Since the early 90s. As such I have a healthy respect for the older designs of games but I never liked the finite lives/continues structure, and I'm actually glad that we're getting some games today with some of those old design cues that work without those elements that were annoying (see Bloodrayne Betrayal, Shank and Muramasa for examples)
"Do you think people overreact? should we just be enjoying what we have? or are we right to stand up and fight these issues that are raised?"
The only real legitimate way to fight is to keep that wallet buckled up. Anything else is moot. I will say again, I feel the last few years have been the best ones for games, but for the future... I'll get to that.
"If you think games have gone "wrong" then why? when did it happen or when did you notice it happening? Do you see it getting worse?"
The main thing that has gone wrong with games is the developmental cost hierarchy. We all want HD bloom filled 10 billion polygon multi-dozen millions of dollars budget games, and yet we also want these games to fit our idea of perfection; this, is, to put it bluntly, unrealistic. What we need is more indy development, and more companies like Double Fine finding ways to make a game directly for their audience.
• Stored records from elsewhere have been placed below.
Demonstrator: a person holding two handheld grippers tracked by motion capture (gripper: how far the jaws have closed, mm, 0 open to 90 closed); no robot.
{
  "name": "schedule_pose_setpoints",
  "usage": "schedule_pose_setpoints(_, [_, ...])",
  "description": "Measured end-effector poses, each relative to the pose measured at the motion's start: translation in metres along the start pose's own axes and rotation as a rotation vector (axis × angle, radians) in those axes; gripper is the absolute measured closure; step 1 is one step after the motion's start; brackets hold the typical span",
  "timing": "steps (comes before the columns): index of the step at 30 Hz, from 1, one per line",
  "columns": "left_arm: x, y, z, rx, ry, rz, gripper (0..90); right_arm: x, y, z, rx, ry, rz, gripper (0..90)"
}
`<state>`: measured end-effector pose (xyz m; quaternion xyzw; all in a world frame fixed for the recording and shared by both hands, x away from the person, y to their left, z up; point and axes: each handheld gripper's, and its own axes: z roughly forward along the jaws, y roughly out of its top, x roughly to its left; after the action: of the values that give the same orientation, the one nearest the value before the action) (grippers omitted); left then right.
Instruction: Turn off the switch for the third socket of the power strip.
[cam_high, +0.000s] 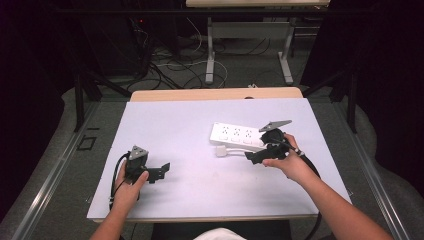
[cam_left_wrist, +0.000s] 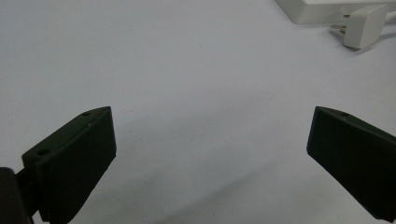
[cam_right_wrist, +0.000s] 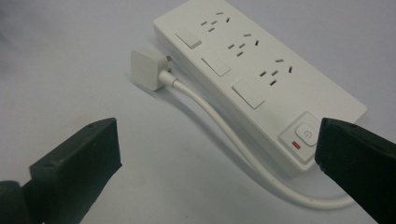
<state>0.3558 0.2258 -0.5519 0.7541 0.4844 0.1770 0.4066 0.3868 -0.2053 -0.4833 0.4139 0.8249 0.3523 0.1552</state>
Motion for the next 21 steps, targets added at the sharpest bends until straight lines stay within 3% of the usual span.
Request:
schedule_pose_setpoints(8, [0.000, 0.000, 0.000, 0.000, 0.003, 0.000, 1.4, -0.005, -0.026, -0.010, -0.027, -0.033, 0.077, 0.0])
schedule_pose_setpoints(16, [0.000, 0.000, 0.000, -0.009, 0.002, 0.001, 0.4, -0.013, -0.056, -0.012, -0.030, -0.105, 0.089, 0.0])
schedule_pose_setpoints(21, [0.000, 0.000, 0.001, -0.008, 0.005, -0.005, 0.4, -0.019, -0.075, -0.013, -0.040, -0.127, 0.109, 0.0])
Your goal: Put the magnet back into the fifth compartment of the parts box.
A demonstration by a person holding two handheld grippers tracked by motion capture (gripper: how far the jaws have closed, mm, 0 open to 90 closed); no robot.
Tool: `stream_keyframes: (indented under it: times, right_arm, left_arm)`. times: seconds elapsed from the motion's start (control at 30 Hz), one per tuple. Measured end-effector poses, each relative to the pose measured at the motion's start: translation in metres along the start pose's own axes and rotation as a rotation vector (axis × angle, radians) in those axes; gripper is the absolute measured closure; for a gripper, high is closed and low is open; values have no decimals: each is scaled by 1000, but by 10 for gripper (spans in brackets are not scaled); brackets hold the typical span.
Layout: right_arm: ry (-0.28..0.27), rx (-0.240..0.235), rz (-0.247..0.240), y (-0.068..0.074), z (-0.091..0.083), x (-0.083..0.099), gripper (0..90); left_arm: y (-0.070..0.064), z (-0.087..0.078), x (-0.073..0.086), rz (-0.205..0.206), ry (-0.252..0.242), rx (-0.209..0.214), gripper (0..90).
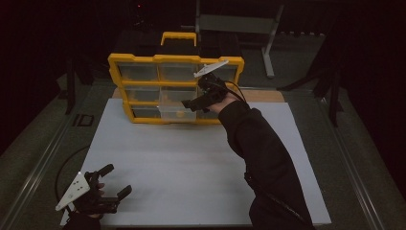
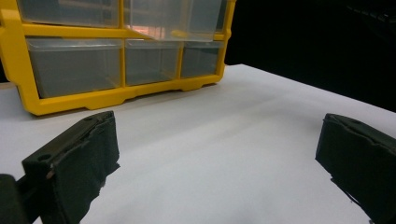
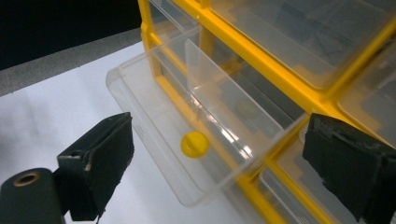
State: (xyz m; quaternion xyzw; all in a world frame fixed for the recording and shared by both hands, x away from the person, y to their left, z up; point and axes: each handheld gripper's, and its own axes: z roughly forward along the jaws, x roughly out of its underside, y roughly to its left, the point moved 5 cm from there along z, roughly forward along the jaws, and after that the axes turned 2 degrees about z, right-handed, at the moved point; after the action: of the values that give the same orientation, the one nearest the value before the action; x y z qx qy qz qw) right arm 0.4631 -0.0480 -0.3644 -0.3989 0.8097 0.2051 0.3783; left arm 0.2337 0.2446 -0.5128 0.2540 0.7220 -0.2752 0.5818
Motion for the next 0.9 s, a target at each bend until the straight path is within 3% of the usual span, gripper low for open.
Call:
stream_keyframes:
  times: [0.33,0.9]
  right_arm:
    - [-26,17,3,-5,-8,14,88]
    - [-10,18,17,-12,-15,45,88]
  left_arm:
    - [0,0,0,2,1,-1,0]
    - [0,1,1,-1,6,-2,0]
Support the PC method of games development, and when I say that, I don't mean the games that try to be as hi-tech as possible, because those are doing as much damage in the long run as their ilk on consoles.
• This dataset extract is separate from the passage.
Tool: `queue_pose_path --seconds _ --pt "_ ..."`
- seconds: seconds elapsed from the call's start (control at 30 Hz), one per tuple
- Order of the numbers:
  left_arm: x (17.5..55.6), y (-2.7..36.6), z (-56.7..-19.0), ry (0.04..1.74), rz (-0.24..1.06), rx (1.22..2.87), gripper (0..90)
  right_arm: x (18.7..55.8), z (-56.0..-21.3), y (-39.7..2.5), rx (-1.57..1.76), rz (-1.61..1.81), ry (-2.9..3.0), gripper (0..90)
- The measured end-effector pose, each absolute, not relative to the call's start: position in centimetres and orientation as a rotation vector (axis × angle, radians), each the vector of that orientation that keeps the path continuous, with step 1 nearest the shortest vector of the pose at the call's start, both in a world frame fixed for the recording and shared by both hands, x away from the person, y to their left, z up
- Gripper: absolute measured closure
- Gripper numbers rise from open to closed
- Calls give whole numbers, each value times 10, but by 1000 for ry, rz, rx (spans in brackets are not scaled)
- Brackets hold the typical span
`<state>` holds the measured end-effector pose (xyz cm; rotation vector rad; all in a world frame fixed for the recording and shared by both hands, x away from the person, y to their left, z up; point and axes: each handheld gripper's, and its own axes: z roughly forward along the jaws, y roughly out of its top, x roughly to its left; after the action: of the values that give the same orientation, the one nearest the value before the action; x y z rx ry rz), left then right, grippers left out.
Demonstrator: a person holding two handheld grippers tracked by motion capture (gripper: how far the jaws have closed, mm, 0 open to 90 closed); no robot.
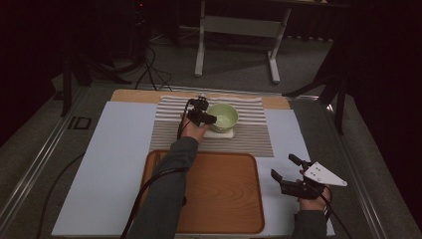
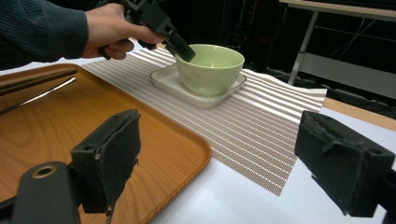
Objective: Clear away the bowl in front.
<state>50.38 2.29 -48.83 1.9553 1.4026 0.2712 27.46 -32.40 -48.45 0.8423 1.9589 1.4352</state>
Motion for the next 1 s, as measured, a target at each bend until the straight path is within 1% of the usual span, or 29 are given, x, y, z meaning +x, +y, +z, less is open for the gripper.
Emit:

What role has the internet played in gaming? Has it made things better or worse?
It's made choice, distribution and social connections better, but competitive communities, content delivery and fanbases worse.
"Can we fight these things? Is it a losing battle? Do you crack and pay for stuff that you'd rather not?"
Support Indy development, support developers making the games you want to see. They're there, but don't expect to find them on consoles much.
Are we "over-entitled" these days? Do you think we demand more than we actually deserve?
I guess I answered this one already.
"Are the politics actually ruining game releases for you? Have you found a great game you wanted being tainted by the arguments surrounding it?"
They did until I decided other people aren't really worth listening to on my own personal purchase decisions.
"Reboots, are they good bad, is there any real reason to play franchise games till the end anymore?"
Tough question; the Mortal Kombat reboot was well done, it played on nostalgia but also delivered a game that essentially breathed life into a dead series. I can't really think of a lot of other gaming examples so I kinda don't know, is the answer to that question.
"Difficulty, how do you like it, if companies arent rebooting things they are making less difficult is this good or a bad thing why?"
Games don't need to be difficult, they need to be fun. If they can be fun through being challenging, that's cool. But that's not as simple as making your game bullshit hard and calling it a day. That takes effort, effort you didn't see that much back in the day any more than you see it now.
Race, do you notice it in games? are there people like you in a lot of games? How does it make you feel, how do you think the people who arent represented as much feel?
I try not to let any of this affect me. I don't really have a comment to make, as I don't place importance on it.
"Story, a lot more games are having less and less of it to make room for on disc DLC or multi player features, do you think the stories are fine, do you give a shit or is it a lost cause?"
I feel I've played enough games as oh late with tonnes of story content, and I've enjoyed a lot of them.
"Replay, used to want to keep the games I really liked because they meant something to me, but now there are annual games coming out or gold versions, and it really makes me want to sell a game more than keep it, what about you?"
Doesn't apply to a lot of games I buy, generally speaking if I like a game enough, I'll keep it to replay one day.